Louisville & Nashville Railroad v. Hutton

295 S.W. 175, 220 Ky. 277, 53 A.L.R. 1328, 1927 Ky. LEXIS 537
CourtCourt of Appeals of Kentucky (pre-1976)
DecidedMarch 18, 1927
StatusPublished
Cited by43 cases

This text of 295 S.W. 175 (Louisville & Nashville Railroad v. Hutton) is published on Counsel Stack Legal Research, covering Court of Appeals of Kentucky (pre-1976) primary law. Counsel Stack provides free access to over 12 million legal documents including statutes, case law, regulations, and constitutions.

Bluebook
Louisville & Nashville Railroad v. Hutton, 295 S.W. 175, 220 Ky. 277, 53 A.L.R. 1328, 1927 Ky. LEXIS 537 (Ky. 1927).

Opinion

Opinion op the Court by

Judge Thomas

Reversing.

Between its side track and a street in the city of Covington, appellant and defendant below, Louisville & Nashville Railroad Company, owns a lot upon which at the time of the injuries herein complained of it maintained a crane constructed on a platform which it and its patrons used for the purpose of loading and unloading upon or from its cars heavy articles of freight. The crane was principally constructed for and used by a nearby manufacturer and repairer of boilers and heavy machinery, much of which would be shipped to its local plant from distant points on defendant’s cars from which it would be unloaded with the assistance of the crane, and in like manner it would be employed in reshipping the same *278 articles to the owners, and the same was true as to new machinery sold by the local manufacturer, although others having occasion to use it for either loading or unloading heavy freight would do so; it, of course, being located near to defendant’s side track. The crane revolved so as to allow the beam to swing around over a standing car on the side track and then to swing around .and away from the car so as to reach the place where it would deposit or pick up the unloaded freight. A hook was attached to a chain or an iron rope running through a pulley at the upper end of the beam, and the rope or chain wound around a windlass near the lower end of the beam and which was operated by turning a large wheel with cogs fitting into a smaller cogwheel.

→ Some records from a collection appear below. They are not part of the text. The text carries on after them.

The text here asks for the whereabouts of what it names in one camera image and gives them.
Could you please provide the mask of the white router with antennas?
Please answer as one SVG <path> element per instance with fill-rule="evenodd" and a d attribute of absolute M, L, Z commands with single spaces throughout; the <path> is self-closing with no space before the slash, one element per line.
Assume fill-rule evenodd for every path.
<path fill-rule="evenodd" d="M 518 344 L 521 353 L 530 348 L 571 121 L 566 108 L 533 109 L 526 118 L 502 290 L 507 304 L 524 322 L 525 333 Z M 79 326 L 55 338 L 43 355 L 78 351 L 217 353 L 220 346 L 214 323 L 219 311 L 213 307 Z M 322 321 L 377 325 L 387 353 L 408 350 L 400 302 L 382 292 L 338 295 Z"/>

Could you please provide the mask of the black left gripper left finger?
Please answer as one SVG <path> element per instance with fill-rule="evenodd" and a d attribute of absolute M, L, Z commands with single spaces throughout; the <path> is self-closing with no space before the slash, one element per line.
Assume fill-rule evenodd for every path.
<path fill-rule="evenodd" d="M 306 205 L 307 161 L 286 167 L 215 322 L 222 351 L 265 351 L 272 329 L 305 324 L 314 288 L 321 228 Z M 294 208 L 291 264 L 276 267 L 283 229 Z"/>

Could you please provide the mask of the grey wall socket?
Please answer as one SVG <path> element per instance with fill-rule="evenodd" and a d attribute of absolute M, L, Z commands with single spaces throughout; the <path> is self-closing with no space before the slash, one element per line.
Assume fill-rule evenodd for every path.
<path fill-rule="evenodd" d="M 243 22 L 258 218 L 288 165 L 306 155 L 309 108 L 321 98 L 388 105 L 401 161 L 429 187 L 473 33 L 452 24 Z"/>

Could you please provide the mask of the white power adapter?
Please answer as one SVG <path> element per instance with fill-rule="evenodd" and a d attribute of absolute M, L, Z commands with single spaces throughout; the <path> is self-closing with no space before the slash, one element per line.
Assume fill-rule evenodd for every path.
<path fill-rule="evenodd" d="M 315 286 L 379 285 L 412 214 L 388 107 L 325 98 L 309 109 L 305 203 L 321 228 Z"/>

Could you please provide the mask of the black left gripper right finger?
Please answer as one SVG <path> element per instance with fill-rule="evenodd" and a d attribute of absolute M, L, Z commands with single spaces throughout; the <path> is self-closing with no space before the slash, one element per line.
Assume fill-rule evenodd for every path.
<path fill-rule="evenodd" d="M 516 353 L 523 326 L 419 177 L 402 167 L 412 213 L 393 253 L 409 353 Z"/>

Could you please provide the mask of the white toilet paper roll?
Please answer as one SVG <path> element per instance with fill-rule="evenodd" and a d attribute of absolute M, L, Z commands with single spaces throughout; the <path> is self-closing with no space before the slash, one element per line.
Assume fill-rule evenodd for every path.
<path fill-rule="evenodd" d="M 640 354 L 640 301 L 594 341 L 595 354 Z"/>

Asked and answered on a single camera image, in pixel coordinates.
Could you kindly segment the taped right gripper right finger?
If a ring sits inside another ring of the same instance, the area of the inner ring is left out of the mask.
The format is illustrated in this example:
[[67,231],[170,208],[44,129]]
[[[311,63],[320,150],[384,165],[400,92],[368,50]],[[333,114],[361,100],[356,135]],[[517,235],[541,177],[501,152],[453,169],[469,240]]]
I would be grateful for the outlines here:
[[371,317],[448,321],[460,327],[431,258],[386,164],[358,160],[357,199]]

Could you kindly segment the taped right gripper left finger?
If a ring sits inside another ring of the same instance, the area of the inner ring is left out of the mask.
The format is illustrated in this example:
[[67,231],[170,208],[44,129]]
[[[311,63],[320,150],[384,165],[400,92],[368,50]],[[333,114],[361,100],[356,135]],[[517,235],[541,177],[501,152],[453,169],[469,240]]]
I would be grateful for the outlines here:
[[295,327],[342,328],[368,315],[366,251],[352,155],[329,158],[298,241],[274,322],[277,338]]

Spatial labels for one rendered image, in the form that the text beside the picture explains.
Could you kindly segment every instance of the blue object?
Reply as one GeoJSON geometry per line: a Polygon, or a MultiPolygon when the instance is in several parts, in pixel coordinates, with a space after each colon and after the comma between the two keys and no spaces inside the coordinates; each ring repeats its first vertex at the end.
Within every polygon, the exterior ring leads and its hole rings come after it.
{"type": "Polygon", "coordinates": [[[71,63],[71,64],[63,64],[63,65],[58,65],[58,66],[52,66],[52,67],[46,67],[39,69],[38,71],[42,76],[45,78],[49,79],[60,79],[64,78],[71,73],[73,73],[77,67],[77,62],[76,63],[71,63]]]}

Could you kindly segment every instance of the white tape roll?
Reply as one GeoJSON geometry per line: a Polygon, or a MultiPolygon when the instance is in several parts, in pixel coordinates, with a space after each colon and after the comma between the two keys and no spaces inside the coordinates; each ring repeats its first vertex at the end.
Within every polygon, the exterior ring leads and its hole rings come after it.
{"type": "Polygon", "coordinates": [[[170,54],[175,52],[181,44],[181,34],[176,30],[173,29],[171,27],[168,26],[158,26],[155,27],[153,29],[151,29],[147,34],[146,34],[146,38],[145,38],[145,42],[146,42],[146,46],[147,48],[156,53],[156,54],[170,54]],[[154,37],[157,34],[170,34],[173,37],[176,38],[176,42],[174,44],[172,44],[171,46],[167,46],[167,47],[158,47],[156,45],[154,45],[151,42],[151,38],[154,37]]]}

On March 26, 1924, plaintiff and appellee, Ludie Hutton, a boy who was then 14 years and 7 months old, together with other boys, most of whom were younger, were playing upon the vacant lot and finally went to the platform of the crane and found that the crank had been taken from it and put into a nearby toolhouse, which, under the proof, was kept locked when the crane was not in use. It was furthermore proven without contradiction that on several occasions the lock had been broken and the crank taken out and atached to the wheel on the crane, all of which was done by trespassing boys who had been warned to desist from such conduct and also warned to not play either upon the crane or on the lot, but plaintiff says that he had never been given any such warning. On the day mentioned, while the crank was in the adjoining toolhouse, plaintiff undertook to turn the large wheel with his hands and without the crank so as to raise or lower the hook suspended from the upper end of the beam, and while doing so some of his fingers were severely mashed in the cogs of the large and small wheels, and he brought this suit by his mother as guardian against defendant, to recover damages for his injuries upon the theory advanced in that class of cases commonly known as the “Turntable Cases” and which has come to be known and understood as the doctrine of “attractive nuisance.” Proper pleadings made the issues, and upon trial the jury under the instructions of the court returned a verdict in favor of the plaintiff for $1,500.00, upon which judgment was rendered after defendant’s motion for a new trial was overruled, and it prosecutes this appeal.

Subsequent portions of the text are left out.